» **Problem to solve**
Transcribe all of the entries below exactly. Leave out the pictures.

·····

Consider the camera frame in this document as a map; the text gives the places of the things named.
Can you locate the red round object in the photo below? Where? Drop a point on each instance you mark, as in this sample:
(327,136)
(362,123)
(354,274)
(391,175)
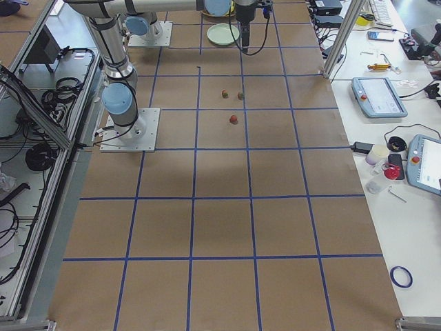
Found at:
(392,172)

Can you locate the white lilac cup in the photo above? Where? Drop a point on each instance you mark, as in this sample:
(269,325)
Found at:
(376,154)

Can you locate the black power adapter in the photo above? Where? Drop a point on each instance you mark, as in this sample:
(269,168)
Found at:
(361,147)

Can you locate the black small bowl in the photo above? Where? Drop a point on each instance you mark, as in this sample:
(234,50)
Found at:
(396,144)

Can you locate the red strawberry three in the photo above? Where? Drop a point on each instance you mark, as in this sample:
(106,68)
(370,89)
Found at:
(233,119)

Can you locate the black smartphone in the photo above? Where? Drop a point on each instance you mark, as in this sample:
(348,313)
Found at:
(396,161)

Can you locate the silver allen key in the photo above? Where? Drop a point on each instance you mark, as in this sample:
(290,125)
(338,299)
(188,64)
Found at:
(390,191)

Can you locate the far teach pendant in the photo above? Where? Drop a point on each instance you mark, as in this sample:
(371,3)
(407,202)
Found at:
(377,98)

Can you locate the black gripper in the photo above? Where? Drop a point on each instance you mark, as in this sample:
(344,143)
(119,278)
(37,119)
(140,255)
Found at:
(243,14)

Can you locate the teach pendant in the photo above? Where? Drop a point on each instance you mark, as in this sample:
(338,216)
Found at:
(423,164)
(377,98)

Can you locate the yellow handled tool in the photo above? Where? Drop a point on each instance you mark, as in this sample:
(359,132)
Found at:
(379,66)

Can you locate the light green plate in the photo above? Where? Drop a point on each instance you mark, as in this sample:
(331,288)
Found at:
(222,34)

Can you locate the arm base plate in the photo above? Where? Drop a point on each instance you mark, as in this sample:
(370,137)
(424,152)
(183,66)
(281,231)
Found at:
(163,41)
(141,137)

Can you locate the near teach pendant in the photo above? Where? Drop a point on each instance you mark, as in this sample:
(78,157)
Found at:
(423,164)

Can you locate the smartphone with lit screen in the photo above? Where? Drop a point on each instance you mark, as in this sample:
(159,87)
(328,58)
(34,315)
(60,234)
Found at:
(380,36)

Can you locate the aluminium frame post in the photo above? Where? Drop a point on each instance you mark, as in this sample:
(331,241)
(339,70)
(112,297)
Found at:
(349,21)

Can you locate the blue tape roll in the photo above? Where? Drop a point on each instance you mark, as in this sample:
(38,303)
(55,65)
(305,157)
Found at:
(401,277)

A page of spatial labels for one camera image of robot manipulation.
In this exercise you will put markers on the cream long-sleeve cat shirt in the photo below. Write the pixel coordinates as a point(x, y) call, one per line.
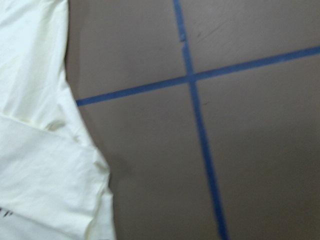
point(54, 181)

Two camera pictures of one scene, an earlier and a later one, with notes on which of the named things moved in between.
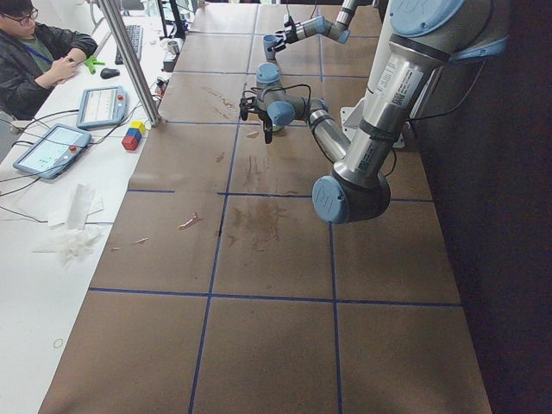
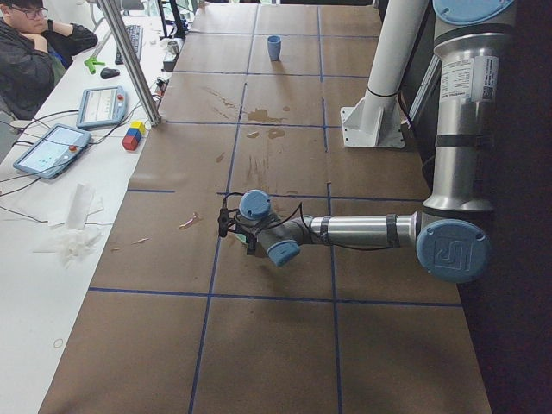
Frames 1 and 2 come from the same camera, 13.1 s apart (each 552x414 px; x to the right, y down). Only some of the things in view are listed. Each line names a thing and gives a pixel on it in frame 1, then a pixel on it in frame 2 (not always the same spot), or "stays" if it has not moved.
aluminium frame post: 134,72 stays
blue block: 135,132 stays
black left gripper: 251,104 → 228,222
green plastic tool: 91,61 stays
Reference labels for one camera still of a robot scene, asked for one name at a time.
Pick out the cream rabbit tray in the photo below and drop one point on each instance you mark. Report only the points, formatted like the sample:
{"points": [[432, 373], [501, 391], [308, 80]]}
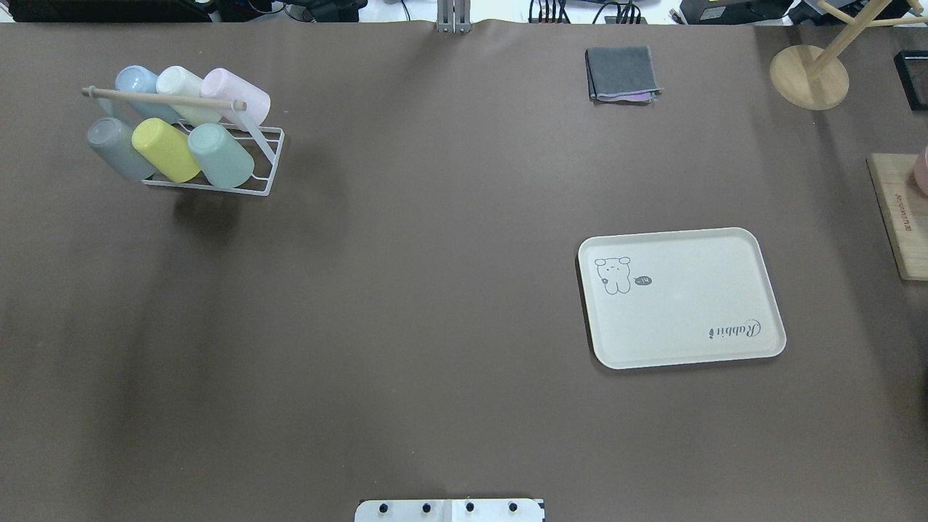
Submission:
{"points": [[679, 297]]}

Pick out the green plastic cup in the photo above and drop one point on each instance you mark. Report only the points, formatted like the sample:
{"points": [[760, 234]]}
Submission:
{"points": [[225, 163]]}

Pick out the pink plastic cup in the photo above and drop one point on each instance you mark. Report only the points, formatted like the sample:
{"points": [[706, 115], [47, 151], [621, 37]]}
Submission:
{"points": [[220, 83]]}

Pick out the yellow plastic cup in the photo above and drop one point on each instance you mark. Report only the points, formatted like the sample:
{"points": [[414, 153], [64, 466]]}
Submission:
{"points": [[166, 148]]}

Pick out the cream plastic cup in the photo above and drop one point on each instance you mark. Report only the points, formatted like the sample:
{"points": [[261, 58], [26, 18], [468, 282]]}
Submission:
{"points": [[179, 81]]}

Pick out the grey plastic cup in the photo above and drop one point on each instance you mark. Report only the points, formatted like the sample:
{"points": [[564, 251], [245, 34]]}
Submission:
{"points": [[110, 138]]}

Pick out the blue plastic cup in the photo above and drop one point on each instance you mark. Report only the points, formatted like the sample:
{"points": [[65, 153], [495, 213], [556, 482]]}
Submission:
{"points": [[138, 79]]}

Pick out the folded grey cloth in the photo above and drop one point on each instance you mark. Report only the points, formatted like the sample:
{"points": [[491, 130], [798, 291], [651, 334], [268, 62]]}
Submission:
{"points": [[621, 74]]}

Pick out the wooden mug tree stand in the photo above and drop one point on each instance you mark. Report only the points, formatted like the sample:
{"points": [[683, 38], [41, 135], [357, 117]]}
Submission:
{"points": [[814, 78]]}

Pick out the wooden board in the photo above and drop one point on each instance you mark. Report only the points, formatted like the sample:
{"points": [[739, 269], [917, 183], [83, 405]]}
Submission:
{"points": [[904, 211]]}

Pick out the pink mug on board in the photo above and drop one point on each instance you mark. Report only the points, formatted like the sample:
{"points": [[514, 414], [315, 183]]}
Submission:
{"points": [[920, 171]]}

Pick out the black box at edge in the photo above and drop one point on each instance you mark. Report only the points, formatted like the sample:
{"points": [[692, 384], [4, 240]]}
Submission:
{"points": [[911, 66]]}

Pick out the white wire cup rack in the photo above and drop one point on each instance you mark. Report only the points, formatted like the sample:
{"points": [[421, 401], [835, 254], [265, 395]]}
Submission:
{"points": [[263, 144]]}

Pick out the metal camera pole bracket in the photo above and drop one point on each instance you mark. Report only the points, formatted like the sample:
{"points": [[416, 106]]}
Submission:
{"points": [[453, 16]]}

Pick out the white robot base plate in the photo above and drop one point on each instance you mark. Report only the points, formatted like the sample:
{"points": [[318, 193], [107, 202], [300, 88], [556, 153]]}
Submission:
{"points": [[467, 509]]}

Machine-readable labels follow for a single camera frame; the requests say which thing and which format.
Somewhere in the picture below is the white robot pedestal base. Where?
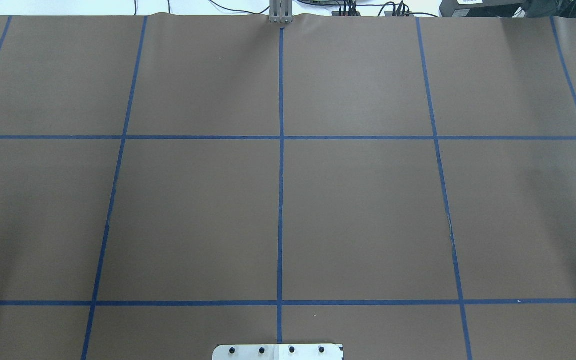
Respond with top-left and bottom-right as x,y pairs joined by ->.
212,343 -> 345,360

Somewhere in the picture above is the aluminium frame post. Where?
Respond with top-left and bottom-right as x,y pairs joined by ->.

·····

» **Task solution**
Consider the camera frame in this document as a map; the text gives the places of the things named.
Can you locate the red round object in the photo below? Where? Drop a point on each instance you mark, as in this sample:
(327,136)
(362,123)
(354,274)
(391,175)
Found at:
(392,172)

Can you locate the white lilac cup in the photo above? Where? Drop a point on each instance you mark, as in this sample:
(269,325)
Found at:
(376,154)

Can you locate the black power adapter in the photo above? Where? Drop a point on each instance you mark, as in this sample:
(269,168)
Found at:
(361,147)

Can you locate the black small bowl in the photo above? Where? Drop a point on each instance you mark, as in this sample:
(234,50)
Found at:
(396,144)

Can you locate the red strawberry three in the photo above? Where? Drop a point on each instance you mark, as in this sample:
(106,68)
(370,89)
Found at:
(233,119)

Can you locate the black smartphone in the photo above? Where? Drop a point on each instance you mark, as in this sample:
(348,313)
Found at:
(396,161)

Can you locate the silver allen key in the photo above? Where? Drop a point on each instance you mark, as in this sample:
(290,125)
(338,299)
(188,64)
Found at:
(390,191)

Can you locate the far teach pendant in the photo above? Where? Drop a point on each instance you mark, as in this sample:
(371,3)
(407,202)
Found at:
(377,98)

Can you locate the black gripper in the photo above? Where? Drop a point on each instance you mark, as in this sample:
(344,143)
(119,278)
(37,119)
(140,255)
Found at:
(243,14)

Can you locate the teach pendant in the photo above? Where? Drop a point on each instance you mark, as in this sample:
(338,216)
Found at:
(423,164)
(377,98)

Can you locate the yellow handled tool in the photo above? Where? Drop a point on each instance you mark, as in this sample:
(359,132)
Found at:
(379,66)

Can you locate the light green plate in the photo above? Where? Drop a point on each instance you mark, as in this sample:
(331,288)
Found at:
(222,34)

Can you locate the arm base plate in the photo above? Where? Drop a point on each instance you mark, as in this sample:
(370,137)
(424,152)
(183,66)
(281,231)
Found at:
(163,41)
(141,137)

Can you locate the near teach pendant in the photo above? Where? Drop a point on each instance you mark, as in this sample:
(78,157)
Found at:
(423,164)

Can you locate the smartphone with lit screen in the photo above? Where? Drop a point on each instance you mark, as in this sample:
(159,87)
(328,58)
(34,315)
(60,234)
Found at:
(380,36)

Can you locate the aluminium frame post in the photo above? Where? Drop a point on each instance you mark, as in this sample:
(331,241)
(339,70)
(112,297)
Found at:
(349,21)

Can you locate the blue tape roll in the photo above? Where? Drop a point on each instance you mark, as in this sample:
(38,303)
(55,65)
(305,157)
Found at:
(401,277)

A page of spatial labels for one camera image of robot manipulation.
In this exercise you will put markers on the cream long-sleeve cat shirt in the photo below. Write the pixel coordinates as a point(x, y) call, one per line.
point(54, 181)

Two camera pictures of one scene, an earlier and a later one, with notes on which of the named things moved in between.
Frames 1 and 2 come from the same camera, 13.1 s apart (each 552x414 px; x to the right, y down). Only some of the things in view are listed. Each line names a thing and gives a pixel on it in frame 1, then a pixel on it in frame 2 (not always the same spot), or "stays" if it has not moved.
aluminium frame post: 134,72 stays
blue block: 135,132 stays
black left gripper: 251,104 → 228,222
green plastic tool: 91,61 stays
Reference labels for one camera still of a robot scene, asked for one name at a time.
Pick out the cream rabbit tray in the photo below and drop one point on each instance you mark. Report only the points, formatted like the sample:
{"points": [[432, 373], [501, 391], [308, 80]]}
Submission:
{"points": [[679, 297]]}

Pick out the green plastic cup in the photo above and drop one point on each instance you mark. Report only the points, formatted like the sample:
{"points": [[760, 234]]}
Submission:
{"points": [[225, 163]]}

Pick out the pink plastic cup in the photo above and drop one point on each instance you mark. Report only the points, formatted like the sample:
{"points": [[706, 115], [47, 151], [621, 37]]}
Submission:
{"points": [[220, 83]]}

Pick out the yellow plastic cup in the photo above and drop one point on each instance you mark. Report only the points, formatted like the sample:
{"points": [[414, 153], [64, 466]]}
Submission:
{"points": [[166, 148]]}

Pick out the cream plastic cup in the photo above and drop one point on each instance you mark. Report only the points, formatted like the sample:
{"points": [[261, 58], [26, 18], [468, 282]]}
Submission:
{"points": [[179, 81]]}

Pick out the grey plastic cup in the photo above and drop one point on each instance you mark. Report only the points, formatted like the sample:
{"points": [[564, 251], [245, 34]]}
Submission:
{"points": [[110, 138]]}

Pick out the blue plastic cup in the photo above and drop one point on each instance you mark. Report only the points, formatted like the sample:
{"points": [[65, 153], [495, 213], [556, 482]]}
Submission:
{"points": [[138, 79]]}

Pick out the folded grey cloth in the photo above and drop one point on each instance you mark. Report only the points, formatted like the sample:
{"points": [[491, 130], [798, 291], [651, 334], [268, 62]]}
Submission:
{"points": [[621, 74]]}

Pick out the wooden mug tree stand in the photo above and drop one point on each instance you mark. Report only the points, formatted like the sample:
{"points": [[683, 38], [41, 135], [357, 117]]}
Submission:
{"points": [[814, 78]]}

Pick out the wooden board in the photo above and drop one point on each instance you mark. Report only the points, formatted like the sample:
{"points": [[739, 269], [917, 183], [83, 405]]}
Submission:
{"points": [[904, 211]]}

Pick out the pink mug on board in the photo above and drop one point on each instance you mark. Report only the points, formatted like the sample:
{"points": [[514, 414], [315, 183]]}
Submission:
{"points": [[920, 171]]}

Pick out the black box at edge in the photo above and drop one point on each instance you mark. Report only the points, formatted like the sample:
{"points": [[692, 384], [4, 240]]}
Submission:
{"points": [[911, 66]]}

Pick out the white wire cup rack in the photo above and drop one point on each instance you mark. Report only the points, formatted like the sample:
{"points": [[421, 401], [835, 254], [265, 395]]}
Submission:
{"points": [[263, 144]]}

Pick out the metal camera pole bracket in the photo above and drop one point on each instance you mark. Report only the points, formatted like the sample:
{"points": [[416, 106]]}
Submission:
{"points": [[453, 16]]}

Pick out the white robot base plate in the photo above and drop one point on each instance you mark. Report only the points, formatted like the sample:
{"points": [[318, 193], [107, 202], [300, 88], [556, 153]]}
Submission:
{"points": [[467, 509]]}

Machine-readable labels follow for a single camera frame; the requests say which thing and which format.
Somewhere in the picture below is the white robot pedestal base. Where?
Respond with top-left and bottom-right as x,y pairs joined by ->.
212,343 -> 345,360

Somewhere in the picture above is the aluminium frame post. Where?
Respond with top-left and bottom-right as x,y pairs joined by ->.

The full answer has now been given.